Yes, there is a sense in which the Feast of the Ascension is another Thursday in another year with nothing intrinsic to it to effect renewal. But that’s dreadfully un-magical thinking. Even if there isn’t anything entwined within the DNA of this day, cannot the memorial of the Savior’s enthronement serve as a vehicle for the grace that does transmute what is frail and stupid and paltry and sullen into something more eccentric, more beautiful-in-self-sacrifice? Does the God who gestated within the womb of Mary really have such disregard for the momentousness of the crest and trough of time and our passage through it as we strive to become ourselves?
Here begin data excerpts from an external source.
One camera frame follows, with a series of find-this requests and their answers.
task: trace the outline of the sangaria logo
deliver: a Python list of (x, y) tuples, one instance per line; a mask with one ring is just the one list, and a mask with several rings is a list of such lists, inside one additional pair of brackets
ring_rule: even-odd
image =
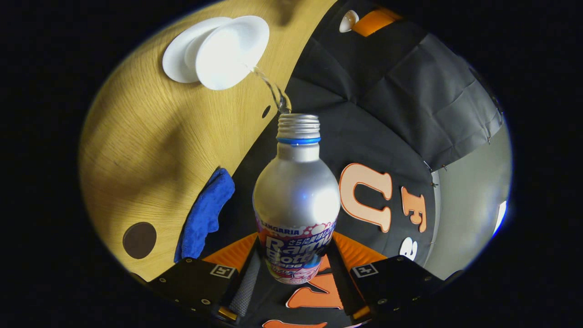
[(283, 228), (278, 228), (277, 226), (272, 226), (271, 224), (265, 223), (265, 222), (261, 222), (263, 224), (263, 226), (269, 230), (272, 230), (274, 232), (279, 232), (279, 233), (284, 233), (285, 235), (291, 235), (291, 236), (298, 236), (300, 234), (299, 230), (295, 230), (295, 229), (283, 229)]

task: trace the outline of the blue microfiber cloth
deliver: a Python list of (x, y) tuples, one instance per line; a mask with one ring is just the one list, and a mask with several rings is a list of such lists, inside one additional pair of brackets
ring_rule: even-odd
[(207, 234), (219, 230), (219, 212), (234, 192), (235, 184), (227, 170), (217, 169), (186, 218), (174, 254), (175, 263), (185, 257), (197, 259), (201, 255)]

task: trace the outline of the silver bottle
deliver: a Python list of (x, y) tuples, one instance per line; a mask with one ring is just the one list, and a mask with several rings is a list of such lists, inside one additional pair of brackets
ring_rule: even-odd
[(253, 191), (259, 239), (269, 271), (285, 284), (317, 273), (340, 211), (336, 177), (319, 157), (318, 117), (281, 114), (278, 154)]

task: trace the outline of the wood grain surface
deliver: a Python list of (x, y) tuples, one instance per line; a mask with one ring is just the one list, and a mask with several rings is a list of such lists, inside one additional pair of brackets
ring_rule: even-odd
[[(182, 225), (202, 187), (219, 166), (232, 175), (276, 114), (267, 87), (253, 75), (222, 91), (172, 81), (161, 66), (166, 47), (205, 19), (259, 16), (270, 36), (258, 66), (283, 89), (334, 2), (219, 2), (166, 27), (113, 70), (83, 128), (80, 183), (99, 237), (129, 271), (150, 281), (173, 265)], [(262, 118), (267, 105), (272, 110)], [(122, 245), (124, 232), (138, 222), (149, 222), (157, 233), (143, 259), (130, 257)]]

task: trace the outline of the brown circle
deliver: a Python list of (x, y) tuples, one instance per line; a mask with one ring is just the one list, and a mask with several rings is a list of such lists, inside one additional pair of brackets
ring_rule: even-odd
[(138, 222), (125, 231), (122, 244), (128, 255), (143, 259), (154, 249), (156, 229), (148, 222)]

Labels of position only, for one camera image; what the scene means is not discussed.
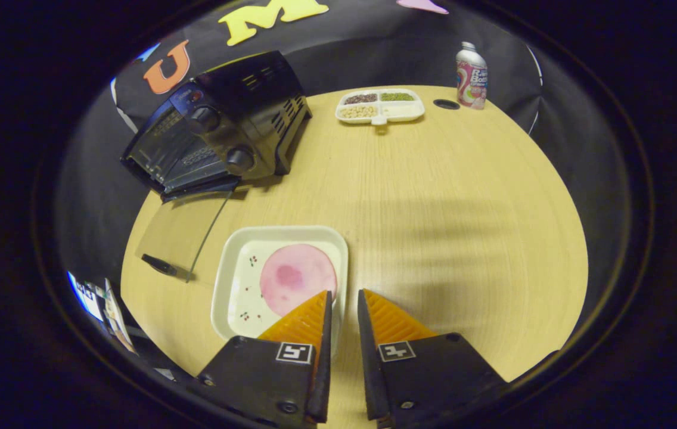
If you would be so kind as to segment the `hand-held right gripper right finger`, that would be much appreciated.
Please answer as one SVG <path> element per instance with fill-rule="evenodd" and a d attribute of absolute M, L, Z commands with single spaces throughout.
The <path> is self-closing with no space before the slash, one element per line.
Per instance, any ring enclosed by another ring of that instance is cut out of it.
<path fill-rule="evenodd" d="M 430 428 L 480 412 L 508 389 L 459 333 L 437 333 L 392 301 L 358 293 L 367 416 L 379 428 Z"/>

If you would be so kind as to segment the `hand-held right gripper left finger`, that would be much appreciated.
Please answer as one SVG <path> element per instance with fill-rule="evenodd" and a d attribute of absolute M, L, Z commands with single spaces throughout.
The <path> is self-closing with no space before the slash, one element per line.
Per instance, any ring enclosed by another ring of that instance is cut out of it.
<path fill-rule="evenodd" d="M 257 338 L 237 335 L 197 375 L 204 400 L 266 427 L 328 418 L 333 295 L 322 291 Z"/>
Never. For the only God is the One who took on our frame and adorned himself with dust. So let this day be for you what the twelve stones from the Jordan were for the Israelites: a testimony to the lively God who invades history from within.

Lord, grant us light and wisdom-we-have-not-gained-for-ourselves and power (just enough, just for today) to love well and to not falter in diffidence. Lead us heavenward and purify our loves that we may sew grace earthwards. Overturn our assumptions of what has been lost and what is past salvaging. Grant us all a fresh sense of your ascension. May this day, this witnessing of you rising to take the helm of the universe, impart new life into dry bones. Amen.